60μg乙型肝炎疫苗快速免疫程序在≥16岁健康易感人群中免疫原性和安全性的非劣效临床试验

Immunogenicity and safety of 60μg hepatitis B vaccine in a compressed immunization schedule among susceptible healthy people≥16 years of age:a non-inferiority clinical trial

目的评价60μg乙型肝炎疫苗(Hepatitis B vaccine,HepB)快速免疫程序在≥16岁健康易感人群中的免疫原性和安全性。方法采用单中心、随机、开放、平行对照的非劣效临床试验,在云南省某县招募≥16岁健康受试者,按1∶1随机分配至试验组和对照组,试验组按照0、2月免疫程序接种2剂次60μg HepB,对照组按照0、1、6月免疫程序接种3剂次20μg HepB,检测受试者免疫前和全程免疫后30d血清乙肝表面抗体(Hepatitis B surface antibody,HBsAb),观察每剂次免疫后30d内不良事件,比较两组HBsAb阳转率和几何平均浓度(Geometric mean concentration,GMC)以及不良事件发生率。结果试验组、对照组受试者HepB全程免疫后HBsAb阳转率分别为93.09%(95%CI:90.36%-95.83%)、97.94%(95%CI:96.42%-99.46%),率差为-4.85%(95%CI:-7.96%~-1.73%),率差的95%CI下限>-10%;GMC(mIU/mL)分别为425.48(95%CI:346.74-524.81)、790.32(95%CI:645.65-954.99);不良事件总发生率分别为20.66%(95%CI:17.82%-25.50%)、18.44%(95%CI:16.21%-20.67%),且征集性不良反应均为1级和2级不良反应。结论60μg HepB快速免疫程序在≥16岁健康易感人群中的HBsAb阳转率非劣效于20μg HepB常规免疫程序,不良事件发生率与常规免疫程序相当,具有良好的免疫原性和安全性。

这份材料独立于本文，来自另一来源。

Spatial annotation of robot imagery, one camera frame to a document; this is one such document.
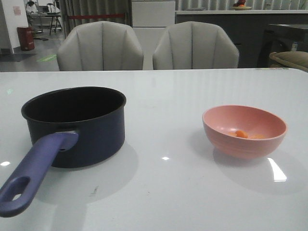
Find pink bowl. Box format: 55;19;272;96
202;105;287;159

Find orange ham slices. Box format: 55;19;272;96
228;130;265;139

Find grey right chair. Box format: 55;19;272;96
153;21;239;70

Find grey chair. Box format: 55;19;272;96
57;21;143;71
153;21;239;70

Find dark blue saucepan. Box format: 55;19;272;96
0;86;127;218

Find grey left chair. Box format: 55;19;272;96
57;21;143;71

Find white refrigerator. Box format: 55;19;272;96
131;0;176;70

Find red barrier belt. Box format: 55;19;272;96
67;13;125;20

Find dark kitchen counter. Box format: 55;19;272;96
176;10;308;68

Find grey curtain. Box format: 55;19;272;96
59;0;132;36

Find fruit plate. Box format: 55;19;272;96
232;0;252;11

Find dark washing machine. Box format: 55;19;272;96
257;24;308;67

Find red bin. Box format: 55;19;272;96
17;26;35;51

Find background work table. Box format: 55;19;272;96
26;11;63;35

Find beige cushion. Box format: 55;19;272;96
269;51;308;72

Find background person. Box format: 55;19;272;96
26;0;37;13

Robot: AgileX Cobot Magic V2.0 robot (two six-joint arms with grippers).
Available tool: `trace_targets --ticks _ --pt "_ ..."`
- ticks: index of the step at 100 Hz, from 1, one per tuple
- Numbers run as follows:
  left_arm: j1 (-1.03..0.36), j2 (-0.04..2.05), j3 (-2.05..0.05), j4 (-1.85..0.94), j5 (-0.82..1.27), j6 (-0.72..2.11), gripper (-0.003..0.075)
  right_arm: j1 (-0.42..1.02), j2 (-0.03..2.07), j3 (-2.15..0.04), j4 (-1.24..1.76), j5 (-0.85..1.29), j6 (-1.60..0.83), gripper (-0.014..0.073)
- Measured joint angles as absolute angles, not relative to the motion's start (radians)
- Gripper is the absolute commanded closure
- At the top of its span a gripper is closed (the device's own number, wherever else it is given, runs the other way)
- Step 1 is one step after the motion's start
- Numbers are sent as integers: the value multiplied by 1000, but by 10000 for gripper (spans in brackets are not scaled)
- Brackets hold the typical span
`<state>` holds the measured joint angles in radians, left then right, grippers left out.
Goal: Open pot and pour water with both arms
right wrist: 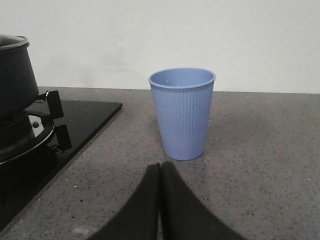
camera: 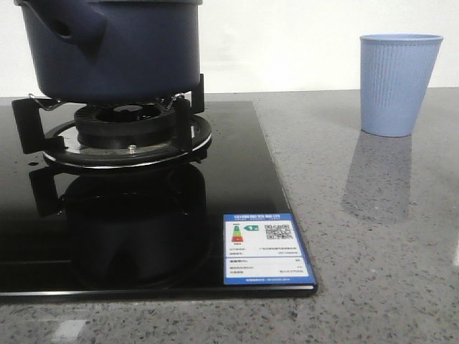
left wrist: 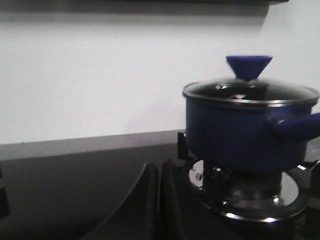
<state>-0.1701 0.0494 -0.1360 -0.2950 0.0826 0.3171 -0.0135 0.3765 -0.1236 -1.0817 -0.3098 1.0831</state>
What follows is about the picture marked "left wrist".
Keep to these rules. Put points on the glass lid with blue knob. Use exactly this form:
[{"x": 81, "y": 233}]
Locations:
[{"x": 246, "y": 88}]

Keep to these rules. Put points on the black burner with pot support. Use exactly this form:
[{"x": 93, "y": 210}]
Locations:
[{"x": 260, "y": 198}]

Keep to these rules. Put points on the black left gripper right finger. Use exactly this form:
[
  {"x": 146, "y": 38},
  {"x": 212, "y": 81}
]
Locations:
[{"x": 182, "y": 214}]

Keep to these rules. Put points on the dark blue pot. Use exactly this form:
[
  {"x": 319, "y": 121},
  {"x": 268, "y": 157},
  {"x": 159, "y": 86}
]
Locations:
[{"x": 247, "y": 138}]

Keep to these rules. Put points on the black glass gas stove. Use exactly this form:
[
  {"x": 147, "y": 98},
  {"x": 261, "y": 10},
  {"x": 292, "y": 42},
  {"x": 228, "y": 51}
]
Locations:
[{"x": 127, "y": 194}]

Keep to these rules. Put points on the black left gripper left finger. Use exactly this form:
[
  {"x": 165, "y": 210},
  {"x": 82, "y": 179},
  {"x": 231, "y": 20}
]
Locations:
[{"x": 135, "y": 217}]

Objective To evaluate the immunogenicity and safety of a 60μg hepatitis B vaccine(HepB)given in a compressed immunization schedule among susceptible healthy people≥16 years of age.Methods We used a single-center,randomized,open-label,parallel-controlled,non-inferiority clinical trial to recruit≥16-year-old susceptible healthy subjects in a county of Yunnan province.We assigned subjects at random,1∶1,into an experimental group and a control group.The experimental group received 2 doses of 60μg HepB in a 0-and 2-month schedule;the control group received 3 doses of 20μg HepB in a 0-,1-,and 6-month schedule.We obtained serum samples before and 30 days after full-series vaccination to test for hepatitis B surface antibody(HBsAb)to compare seroconversion rates and geometric mean concentrations(GMCs)of HBsAb.We observed for adverse events within 30 days after each dose to determine incidences of adverse events by dose and study vaccine.Results The seroconversion rate after full-series HepB vaccination was 93.09%(95%CI:90.36%-95.83%)in the experimental group and 97.94%(95%CI:96.42%-99.46%)in the control group,for a rate difference of-4.85%(95%CI:-7.96%~-1.73%)and a lower 95%CI limit greater than-10%.HBsAb GMCs(mIU/mL)were 425.48(95%CI:346.74-524.81)in the experimental group and 790.32(95%CI:645.65-954.99)in the control group.Overall incidences of adverse events were 20.66%(95%CI:17.82%-25.50%)and 18.44%(95%CI:16.21%-20.67%).All solicited adverse reactions were grade 1 or grade 2.Conclusions Among susceptible healthy people≥16 years of age,the HBsAb seroconversion rate from a 60μg dose of HepB given in a compressed,2-dose schedule was not inferior to a 20μg dose of HepB in the 3-dose schedule that is used for routine immunization.Adverse event rates were similar.Our study found noninferior immunogenicity and good safety of a compressed,two-dose,higher-dosage schedule of HepB.